WHAT THE TASK ASKS — Would you please retype, exactly, the lines of the listing below between the line with "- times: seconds" and the line with "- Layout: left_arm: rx", inclusive?

INPUT —
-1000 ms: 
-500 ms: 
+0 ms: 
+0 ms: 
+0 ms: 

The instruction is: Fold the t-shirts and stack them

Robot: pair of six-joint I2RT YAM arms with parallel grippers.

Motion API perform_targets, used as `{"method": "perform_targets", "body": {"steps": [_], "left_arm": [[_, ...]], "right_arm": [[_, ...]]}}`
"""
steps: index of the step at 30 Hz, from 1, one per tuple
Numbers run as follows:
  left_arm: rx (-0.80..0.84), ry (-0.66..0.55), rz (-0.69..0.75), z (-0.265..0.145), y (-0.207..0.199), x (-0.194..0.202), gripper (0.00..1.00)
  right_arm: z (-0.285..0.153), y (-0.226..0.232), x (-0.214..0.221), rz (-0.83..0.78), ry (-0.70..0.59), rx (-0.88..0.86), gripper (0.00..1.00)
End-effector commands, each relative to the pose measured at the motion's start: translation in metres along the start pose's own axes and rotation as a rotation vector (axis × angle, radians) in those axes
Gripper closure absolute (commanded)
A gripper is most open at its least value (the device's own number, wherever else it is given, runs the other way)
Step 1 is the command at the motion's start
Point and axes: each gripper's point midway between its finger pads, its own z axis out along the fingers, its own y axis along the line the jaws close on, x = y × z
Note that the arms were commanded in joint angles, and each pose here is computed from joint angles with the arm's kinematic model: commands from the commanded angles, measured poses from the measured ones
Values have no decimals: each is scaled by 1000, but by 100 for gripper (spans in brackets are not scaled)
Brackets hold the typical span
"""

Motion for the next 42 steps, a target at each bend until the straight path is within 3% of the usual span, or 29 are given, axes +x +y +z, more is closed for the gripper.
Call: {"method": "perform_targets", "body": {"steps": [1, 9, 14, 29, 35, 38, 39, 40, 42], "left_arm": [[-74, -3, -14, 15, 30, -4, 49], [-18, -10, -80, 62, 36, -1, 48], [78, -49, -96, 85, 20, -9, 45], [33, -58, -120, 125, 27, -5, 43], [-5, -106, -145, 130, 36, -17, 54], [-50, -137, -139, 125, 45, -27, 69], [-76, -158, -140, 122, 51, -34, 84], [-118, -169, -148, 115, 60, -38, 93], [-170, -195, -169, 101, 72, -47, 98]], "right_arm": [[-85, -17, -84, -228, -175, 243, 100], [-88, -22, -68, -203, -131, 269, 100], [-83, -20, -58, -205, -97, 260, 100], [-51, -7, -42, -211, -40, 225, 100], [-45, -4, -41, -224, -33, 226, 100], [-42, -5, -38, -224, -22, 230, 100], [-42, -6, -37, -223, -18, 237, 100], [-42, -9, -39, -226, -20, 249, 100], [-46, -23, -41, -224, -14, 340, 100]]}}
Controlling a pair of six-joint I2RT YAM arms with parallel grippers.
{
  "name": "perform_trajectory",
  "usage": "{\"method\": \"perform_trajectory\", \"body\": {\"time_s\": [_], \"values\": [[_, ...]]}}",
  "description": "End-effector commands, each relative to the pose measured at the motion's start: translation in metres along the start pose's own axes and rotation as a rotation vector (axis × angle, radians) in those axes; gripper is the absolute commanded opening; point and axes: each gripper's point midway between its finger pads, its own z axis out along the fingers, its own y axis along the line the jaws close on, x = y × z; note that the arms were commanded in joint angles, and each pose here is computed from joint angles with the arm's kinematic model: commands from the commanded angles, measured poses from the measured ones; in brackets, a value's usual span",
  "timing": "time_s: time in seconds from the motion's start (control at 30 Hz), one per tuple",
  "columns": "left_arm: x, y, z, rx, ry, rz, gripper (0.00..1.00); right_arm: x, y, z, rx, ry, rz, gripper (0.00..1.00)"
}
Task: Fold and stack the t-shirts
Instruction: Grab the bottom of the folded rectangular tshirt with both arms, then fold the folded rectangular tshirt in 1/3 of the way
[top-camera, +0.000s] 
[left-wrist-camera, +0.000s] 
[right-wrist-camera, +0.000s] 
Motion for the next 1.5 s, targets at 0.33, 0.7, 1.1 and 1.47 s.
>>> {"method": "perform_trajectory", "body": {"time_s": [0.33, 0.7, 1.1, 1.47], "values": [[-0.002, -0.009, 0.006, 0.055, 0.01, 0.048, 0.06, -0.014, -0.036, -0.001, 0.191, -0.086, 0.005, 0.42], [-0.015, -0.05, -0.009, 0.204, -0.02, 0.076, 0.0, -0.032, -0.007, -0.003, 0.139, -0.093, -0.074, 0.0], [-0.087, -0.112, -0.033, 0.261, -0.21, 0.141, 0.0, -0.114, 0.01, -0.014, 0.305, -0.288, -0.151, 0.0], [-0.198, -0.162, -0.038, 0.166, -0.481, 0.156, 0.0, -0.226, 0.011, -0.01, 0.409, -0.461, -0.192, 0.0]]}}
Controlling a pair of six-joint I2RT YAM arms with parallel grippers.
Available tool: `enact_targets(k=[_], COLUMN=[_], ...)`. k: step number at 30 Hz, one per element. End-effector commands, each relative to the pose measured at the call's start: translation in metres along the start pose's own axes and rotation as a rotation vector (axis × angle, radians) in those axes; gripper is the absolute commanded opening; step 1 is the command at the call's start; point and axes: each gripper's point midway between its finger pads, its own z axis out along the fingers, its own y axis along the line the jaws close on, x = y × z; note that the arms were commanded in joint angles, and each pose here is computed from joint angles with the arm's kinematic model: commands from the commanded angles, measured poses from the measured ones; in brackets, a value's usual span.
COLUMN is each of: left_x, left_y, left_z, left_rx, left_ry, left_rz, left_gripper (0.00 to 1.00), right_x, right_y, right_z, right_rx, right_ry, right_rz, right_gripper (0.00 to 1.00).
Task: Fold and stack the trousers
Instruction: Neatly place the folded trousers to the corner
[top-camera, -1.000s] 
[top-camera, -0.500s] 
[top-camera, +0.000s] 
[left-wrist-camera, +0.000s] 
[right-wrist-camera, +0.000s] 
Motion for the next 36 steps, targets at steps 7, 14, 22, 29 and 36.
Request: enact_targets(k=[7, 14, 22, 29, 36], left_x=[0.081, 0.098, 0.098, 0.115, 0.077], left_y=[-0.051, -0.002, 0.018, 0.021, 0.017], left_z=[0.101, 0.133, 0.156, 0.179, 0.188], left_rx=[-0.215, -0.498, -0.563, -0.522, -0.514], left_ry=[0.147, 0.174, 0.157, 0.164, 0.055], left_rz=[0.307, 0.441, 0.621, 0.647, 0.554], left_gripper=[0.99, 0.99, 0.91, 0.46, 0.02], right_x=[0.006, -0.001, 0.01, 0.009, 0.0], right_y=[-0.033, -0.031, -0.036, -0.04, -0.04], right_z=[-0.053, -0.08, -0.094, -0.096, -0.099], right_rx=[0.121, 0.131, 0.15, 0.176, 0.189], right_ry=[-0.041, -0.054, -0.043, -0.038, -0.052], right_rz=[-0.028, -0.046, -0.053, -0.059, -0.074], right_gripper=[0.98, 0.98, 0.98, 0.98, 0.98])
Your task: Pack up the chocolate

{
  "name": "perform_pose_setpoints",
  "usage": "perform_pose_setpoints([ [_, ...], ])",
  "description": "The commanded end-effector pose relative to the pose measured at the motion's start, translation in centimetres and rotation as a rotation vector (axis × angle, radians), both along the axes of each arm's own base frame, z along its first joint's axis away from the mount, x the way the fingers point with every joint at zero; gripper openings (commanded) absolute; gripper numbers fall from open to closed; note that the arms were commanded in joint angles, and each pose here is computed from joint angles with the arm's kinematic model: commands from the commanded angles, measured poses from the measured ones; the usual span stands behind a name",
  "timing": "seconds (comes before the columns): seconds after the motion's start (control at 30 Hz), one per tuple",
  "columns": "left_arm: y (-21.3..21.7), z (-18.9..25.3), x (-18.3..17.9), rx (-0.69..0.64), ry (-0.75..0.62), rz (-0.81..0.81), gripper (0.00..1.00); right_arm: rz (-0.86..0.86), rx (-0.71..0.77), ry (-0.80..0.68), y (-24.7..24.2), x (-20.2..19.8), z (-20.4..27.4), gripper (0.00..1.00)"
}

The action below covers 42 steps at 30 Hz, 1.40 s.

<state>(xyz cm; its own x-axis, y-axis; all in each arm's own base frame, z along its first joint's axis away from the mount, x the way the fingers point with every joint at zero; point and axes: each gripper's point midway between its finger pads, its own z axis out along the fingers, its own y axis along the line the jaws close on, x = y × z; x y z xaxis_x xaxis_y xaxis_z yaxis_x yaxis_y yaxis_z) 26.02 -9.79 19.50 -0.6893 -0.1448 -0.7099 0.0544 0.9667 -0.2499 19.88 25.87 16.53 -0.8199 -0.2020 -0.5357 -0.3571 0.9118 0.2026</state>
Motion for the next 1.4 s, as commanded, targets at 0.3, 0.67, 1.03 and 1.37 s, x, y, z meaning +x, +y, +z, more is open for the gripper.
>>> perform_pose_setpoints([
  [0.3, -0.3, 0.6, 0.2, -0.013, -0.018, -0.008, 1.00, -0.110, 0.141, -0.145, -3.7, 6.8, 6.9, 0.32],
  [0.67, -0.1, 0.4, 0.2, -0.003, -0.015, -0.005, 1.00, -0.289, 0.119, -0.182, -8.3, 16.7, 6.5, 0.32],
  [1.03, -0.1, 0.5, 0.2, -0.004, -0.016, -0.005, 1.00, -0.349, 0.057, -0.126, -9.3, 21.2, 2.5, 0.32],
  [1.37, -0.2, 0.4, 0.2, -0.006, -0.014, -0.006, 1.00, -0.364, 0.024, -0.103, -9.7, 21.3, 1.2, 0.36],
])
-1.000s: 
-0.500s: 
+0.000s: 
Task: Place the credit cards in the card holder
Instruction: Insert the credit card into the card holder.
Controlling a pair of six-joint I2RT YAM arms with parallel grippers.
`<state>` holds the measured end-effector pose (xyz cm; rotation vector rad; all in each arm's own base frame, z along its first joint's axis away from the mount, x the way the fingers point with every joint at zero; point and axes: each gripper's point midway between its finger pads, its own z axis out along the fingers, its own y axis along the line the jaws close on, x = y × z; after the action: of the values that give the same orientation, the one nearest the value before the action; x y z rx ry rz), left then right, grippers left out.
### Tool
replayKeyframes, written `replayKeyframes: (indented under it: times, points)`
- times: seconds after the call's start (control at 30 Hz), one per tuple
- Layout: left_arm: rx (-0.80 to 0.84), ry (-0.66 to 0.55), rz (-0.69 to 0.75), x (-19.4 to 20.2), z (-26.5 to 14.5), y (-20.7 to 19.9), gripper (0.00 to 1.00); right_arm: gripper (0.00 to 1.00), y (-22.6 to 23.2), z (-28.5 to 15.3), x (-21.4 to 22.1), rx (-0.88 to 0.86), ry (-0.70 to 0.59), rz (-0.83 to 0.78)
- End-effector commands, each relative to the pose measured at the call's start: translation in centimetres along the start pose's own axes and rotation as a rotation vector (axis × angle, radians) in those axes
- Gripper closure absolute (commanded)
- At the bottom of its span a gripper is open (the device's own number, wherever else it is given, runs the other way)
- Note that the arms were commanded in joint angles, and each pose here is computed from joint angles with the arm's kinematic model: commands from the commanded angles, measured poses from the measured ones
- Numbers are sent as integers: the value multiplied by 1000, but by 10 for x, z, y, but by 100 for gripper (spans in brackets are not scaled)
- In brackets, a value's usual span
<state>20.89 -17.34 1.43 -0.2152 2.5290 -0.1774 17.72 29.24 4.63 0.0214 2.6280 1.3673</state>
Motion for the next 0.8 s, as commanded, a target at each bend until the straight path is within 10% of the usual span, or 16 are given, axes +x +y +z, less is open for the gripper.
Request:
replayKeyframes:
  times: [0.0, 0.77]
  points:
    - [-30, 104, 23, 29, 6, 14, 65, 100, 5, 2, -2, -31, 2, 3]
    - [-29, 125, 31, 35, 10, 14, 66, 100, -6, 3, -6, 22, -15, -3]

ANSWER FOR THE TASK —
- times: seconds after the call's start (control at 30 Hz), one per tuple
- Layout: left_arm: rx (-0.80 to 0.84), ry (-0.66 to 0.55), rz (-0.69 to 0.75), x (-19.4 to 20.2), z (-26.5 to 14.5), y (-20.7 to 19.9), gripper (0.00 to 1.00); right_arm: gripper (0.00 to 1.00), y (-22.6 to 23.2), z (-28.5 to 15.3), x (-21.4 to 22.1), rx (-0.88 to 0.86), ry (-0.70 to 0.59), rz (-0.83 to 0.78)

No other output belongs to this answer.